§ Work instruction
Look below for lines that hold the string "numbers" and copy each one.

§ The data
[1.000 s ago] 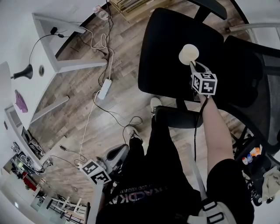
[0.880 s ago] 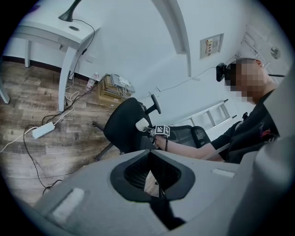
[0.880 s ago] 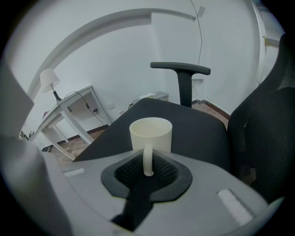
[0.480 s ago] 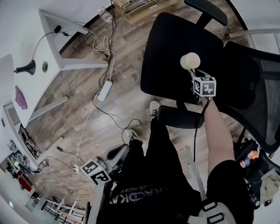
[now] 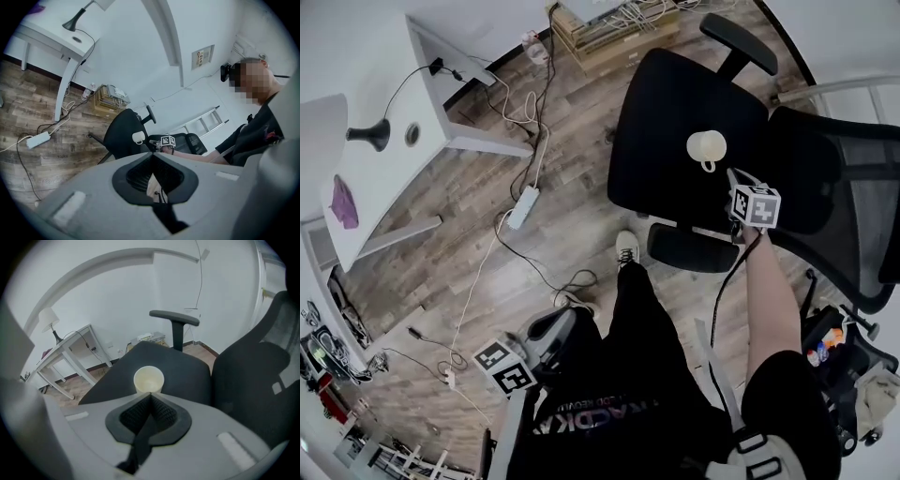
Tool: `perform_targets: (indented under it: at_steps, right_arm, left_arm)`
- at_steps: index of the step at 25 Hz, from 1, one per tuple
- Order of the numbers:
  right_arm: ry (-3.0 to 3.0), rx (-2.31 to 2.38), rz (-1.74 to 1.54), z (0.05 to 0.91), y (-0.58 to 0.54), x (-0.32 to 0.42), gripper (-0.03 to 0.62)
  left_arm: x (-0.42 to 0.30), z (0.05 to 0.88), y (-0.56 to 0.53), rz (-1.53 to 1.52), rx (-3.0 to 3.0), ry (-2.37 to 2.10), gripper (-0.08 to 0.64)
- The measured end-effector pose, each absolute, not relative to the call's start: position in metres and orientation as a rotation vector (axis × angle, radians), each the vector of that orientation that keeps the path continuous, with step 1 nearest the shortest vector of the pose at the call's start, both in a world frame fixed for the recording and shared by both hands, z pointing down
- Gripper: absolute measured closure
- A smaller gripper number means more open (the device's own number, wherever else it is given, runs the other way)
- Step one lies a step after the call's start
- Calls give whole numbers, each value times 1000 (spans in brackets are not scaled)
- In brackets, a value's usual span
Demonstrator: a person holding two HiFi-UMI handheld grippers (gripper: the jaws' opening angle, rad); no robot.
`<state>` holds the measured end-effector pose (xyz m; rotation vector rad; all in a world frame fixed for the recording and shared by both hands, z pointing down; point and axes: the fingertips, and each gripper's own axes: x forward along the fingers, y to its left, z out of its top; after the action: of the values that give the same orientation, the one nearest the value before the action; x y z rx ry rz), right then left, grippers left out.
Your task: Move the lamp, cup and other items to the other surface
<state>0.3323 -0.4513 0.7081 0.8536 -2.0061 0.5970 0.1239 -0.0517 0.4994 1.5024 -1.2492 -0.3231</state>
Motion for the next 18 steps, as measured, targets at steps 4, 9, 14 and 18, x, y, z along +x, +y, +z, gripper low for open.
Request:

§ Your solution
- Order of the numbers:
- Calls give whole numbers, each value times 1000 (spans in brackets are not scaled)

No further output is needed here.